**EXERCISE**
Every line below that holds the string "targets" must be copied.

Recorded data
============================================================
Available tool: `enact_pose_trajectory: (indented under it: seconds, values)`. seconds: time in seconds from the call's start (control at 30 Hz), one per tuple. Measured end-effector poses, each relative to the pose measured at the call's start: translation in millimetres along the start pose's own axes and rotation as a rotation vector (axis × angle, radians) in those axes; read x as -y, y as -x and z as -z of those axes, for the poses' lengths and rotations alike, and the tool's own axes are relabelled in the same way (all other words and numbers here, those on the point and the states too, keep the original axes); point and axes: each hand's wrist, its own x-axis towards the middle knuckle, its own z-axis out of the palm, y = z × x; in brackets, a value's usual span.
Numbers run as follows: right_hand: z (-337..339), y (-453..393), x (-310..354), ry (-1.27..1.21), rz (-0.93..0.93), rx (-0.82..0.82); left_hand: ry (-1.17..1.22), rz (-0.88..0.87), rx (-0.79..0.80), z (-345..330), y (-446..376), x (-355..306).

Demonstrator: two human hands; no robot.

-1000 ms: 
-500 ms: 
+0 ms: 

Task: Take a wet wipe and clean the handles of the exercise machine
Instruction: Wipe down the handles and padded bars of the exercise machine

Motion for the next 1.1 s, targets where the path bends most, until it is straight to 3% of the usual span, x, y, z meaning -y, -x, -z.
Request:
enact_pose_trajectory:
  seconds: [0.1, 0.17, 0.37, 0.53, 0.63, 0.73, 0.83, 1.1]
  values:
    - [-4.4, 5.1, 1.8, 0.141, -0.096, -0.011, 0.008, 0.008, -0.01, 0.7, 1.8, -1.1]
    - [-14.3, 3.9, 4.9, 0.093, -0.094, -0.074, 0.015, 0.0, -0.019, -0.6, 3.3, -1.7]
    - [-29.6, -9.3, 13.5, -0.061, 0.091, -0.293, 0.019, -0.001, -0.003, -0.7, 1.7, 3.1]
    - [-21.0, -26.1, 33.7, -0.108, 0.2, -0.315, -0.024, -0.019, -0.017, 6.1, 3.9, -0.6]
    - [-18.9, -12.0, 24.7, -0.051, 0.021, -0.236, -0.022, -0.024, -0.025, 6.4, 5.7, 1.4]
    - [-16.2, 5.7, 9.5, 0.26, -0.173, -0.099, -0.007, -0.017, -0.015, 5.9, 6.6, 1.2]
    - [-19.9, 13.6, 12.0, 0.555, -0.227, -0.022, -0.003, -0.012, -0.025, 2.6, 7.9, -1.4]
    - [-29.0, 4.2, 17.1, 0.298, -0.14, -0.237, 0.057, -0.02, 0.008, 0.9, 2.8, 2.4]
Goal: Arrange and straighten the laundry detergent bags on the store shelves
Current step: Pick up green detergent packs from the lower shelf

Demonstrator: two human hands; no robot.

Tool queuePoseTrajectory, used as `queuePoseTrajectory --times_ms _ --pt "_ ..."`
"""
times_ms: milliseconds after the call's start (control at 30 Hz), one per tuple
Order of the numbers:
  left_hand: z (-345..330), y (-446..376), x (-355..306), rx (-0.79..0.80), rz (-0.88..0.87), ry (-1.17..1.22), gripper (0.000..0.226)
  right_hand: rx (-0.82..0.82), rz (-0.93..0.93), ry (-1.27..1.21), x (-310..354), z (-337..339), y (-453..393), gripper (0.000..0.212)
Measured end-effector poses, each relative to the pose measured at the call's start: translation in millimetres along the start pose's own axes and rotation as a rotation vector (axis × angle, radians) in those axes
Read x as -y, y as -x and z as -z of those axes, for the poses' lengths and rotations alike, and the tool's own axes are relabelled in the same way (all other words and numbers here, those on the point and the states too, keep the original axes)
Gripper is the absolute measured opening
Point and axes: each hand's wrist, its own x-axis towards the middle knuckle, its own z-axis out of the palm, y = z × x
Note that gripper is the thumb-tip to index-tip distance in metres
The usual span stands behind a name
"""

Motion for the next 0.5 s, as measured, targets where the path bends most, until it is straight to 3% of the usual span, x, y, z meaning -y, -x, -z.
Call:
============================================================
**SOLUTION**
Motion for the next 1.1 s, targets where the path bends most, until it is straight to 3% of the usual span, x, y, z meaning -y, -x, -z.
Motion for the next 0.5 s, as measured, targets where the path bends most, until it is straight to 3% of the usual span, x, y, z meaning -y, -x, -z.

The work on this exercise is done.